YOUR OBJECTIVE
Within the material below, count every line with the string "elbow". Give no more than the number.

INFORMATION SUPPLIED
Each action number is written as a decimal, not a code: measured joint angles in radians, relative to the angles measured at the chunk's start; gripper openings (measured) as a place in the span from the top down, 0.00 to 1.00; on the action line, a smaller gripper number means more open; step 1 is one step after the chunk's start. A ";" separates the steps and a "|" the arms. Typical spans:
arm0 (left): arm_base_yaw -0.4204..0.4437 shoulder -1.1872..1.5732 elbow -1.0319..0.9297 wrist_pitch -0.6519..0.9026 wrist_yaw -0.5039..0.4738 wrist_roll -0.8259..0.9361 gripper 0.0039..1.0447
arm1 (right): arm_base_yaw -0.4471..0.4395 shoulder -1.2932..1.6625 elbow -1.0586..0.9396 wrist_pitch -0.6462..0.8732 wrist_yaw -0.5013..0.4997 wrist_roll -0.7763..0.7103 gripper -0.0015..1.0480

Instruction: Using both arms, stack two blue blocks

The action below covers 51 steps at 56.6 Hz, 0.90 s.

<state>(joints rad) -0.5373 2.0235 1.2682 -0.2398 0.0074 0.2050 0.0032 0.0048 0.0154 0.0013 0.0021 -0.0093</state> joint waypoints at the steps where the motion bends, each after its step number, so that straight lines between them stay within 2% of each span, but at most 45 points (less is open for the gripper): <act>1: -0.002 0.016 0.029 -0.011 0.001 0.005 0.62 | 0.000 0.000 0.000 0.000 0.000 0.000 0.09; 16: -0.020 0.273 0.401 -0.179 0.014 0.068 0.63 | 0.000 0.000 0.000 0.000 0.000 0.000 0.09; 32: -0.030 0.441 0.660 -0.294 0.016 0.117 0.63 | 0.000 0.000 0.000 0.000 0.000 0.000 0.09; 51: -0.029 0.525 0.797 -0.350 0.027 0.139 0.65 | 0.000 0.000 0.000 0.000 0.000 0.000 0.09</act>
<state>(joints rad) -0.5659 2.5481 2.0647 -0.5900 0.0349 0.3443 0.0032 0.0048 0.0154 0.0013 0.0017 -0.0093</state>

ANSWER SPACE
2